Обследовано 132 больных туберкулезом, 152 — хроническим бронхитом, 110 — саркоидозом, 98 — острой и затяжной пневмонией (всего 492).
Установлено, что при заболеваниях легких имеют место нарушения системного и местного иммунитета, проявляющиеся главным образом Т-клеточным дефицитом, дисфункцией В-лимфоцитов и фагоцитирующих клеток, угнетением клеточного и гуморального звеньев местного иммунитета.
Нарушения в системе Т-клеток могут оказать влияние и на формирование специфического иммунного ответа, интенсивность которого обусловлена как массивностью, кратностью и длительностью антигенного воздействия, так и соотношением регуляторных Т-клеток. Гиперергические, энергические и нормергические реакции кожи на аллергены, в частности на РРД, связаны с функциональным состоянием лимфоидных субпопуляций, особенно специфических и неспецифических супрессоров.

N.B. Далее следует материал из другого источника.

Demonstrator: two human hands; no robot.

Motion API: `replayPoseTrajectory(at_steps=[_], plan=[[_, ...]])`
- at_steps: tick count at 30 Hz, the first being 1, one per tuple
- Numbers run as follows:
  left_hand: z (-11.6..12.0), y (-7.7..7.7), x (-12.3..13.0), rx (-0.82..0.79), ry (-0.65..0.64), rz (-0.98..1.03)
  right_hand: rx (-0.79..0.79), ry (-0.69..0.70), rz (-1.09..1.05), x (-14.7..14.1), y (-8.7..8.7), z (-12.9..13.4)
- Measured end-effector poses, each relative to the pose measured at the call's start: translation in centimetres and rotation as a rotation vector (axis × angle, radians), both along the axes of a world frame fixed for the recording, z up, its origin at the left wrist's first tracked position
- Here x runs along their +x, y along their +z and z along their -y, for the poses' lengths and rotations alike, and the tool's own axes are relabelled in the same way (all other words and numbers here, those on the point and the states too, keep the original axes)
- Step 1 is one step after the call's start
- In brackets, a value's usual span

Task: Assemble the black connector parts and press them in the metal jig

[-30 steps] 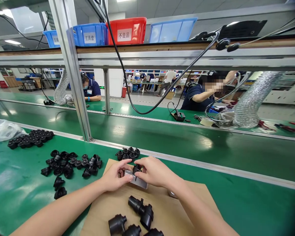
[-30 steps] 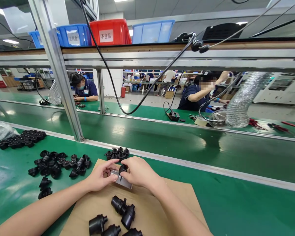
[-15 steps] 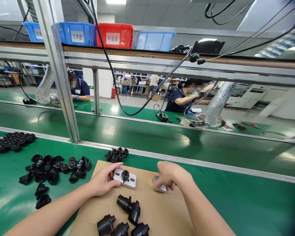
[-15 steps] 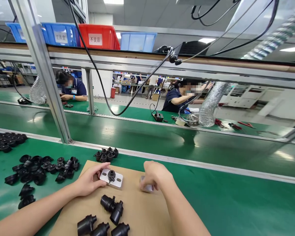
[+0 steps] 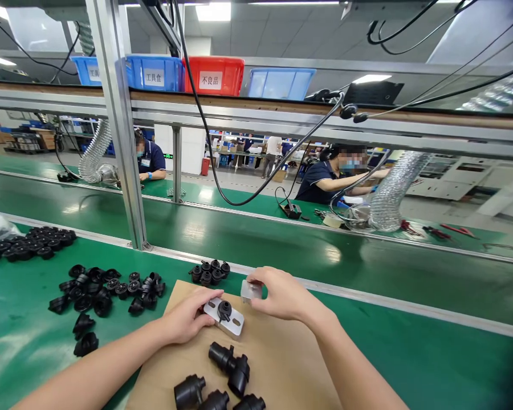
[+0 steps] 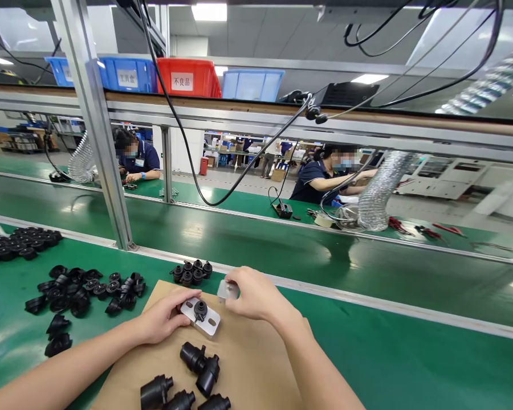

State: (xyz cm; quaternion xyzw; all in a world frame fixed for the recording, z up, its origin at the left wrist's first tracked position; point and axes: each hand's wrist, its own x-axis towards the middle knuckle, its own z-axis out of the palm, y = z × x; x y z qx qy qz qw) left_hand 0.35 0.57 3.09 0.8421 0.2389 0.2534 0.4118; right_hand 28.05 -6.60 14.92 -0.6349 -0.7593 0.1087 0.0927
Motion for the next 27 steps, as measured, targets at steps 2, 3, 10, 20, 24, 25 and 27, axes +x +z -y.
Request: replayPoseTrajectory(at_steps=[2,3,10,20,24,25,27], plan=[[-0.1,-0.5,0.1,0.036,0.001,0.007,0.054,0.131,-0.157,-0.8,1.0,0.5],[-0.1,-0.7,0.1,0.024,-0.003,0.016,0.064,0.202,-0.228,-1.2,1.2,0.7],[-0.1,-0.9,0.2,-0.096,-0.038,0.054,0.069,0.349,-0.252,-3.0,0.7,0.8],[0.1,-1.0,0.1,-0.123,-0.034,0.062,-0.003,0.381,-0.253,-2.7,1.1,1.0],[0.1,-0.5,0.1,-0.123,-0.050,0.059,-0.077,0.346,-0.224,-2.8,0.9,1.0],[0.1,-0.5,0.1,-0.120,-0.056,0.056,-0.090,0.339,-0.221,-2.8,0.8,1.0],[0.1,-0.4,0.1,-0.108,-0.061,0.046,-0.107,0.337,-0.217,-2.9,0.7,0.9]])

Нарушения в В-системе лимфоцитов выражены в большинстве случаев нерезко, проявляются увеличением комплементарного розеткообразования, дисиммуноглобулинемией, увеличением уровня специфического антителообразования.
При туберкулезе и НЗЛ имеет место функциональный дисбаланс фагоцитирующих клеток периферической крови (нейтрофилоцитов, моноцитов) и бронхоальвеолярного смыва (альвеолярных макрофагов, нейтрофилоцитов). Он проявляется в угнетении миграционной, адгезивной, поглотительной функций и усилении кислородозависимого метаболизма, активности лизосомальных ферментов, синтеза лизоцима. Выраженность дисбаланса определяется степенью интоксикационного воздействия, уровнем ЦИК, характером взаимодействия с сенсибилизированными лимфоцитами. У больных туберкулезом легких отмечается разнонаправленное изменение всех видов цитотоксичности: естественной, антителозависимой и специфической, зависящее от степени выраженности иммунодефицита. При незначительной степени отмечается увеличение активности ЕК, К и Т-киллерных клеток, с нарастанием иммунологических нарушений активность килеров снижается. При ХБ отмечается уменьшение естественной цитотоксической активности при неизменной или повышенной активности К-клеток.
Недостаточная эффективность общепринятых методов терапии у больных с нарушениями иммунологической реактивности обосновывает необходимость применения иммунокорригирующих средств (препараты тимуса, спленин, левамизол и его аналоги, лизоцим, интерферон, натрия нуклеинат, дрожжевые полисахариды и др.). Применение иммунокорректоров целесообразно лишь при истинном клеточном иммунодефиците, после инвитрового подбора вида и дозы препарата.
Немедикаментозные методы лечения (гемосорбция, энтеросорбция, спелеотерапия и др.), способствуя выведению аллергенов и антигенов, ЦИК, блокирующих факторов, биогенных аминов и др., оказывают иммунокорригирующий эффект.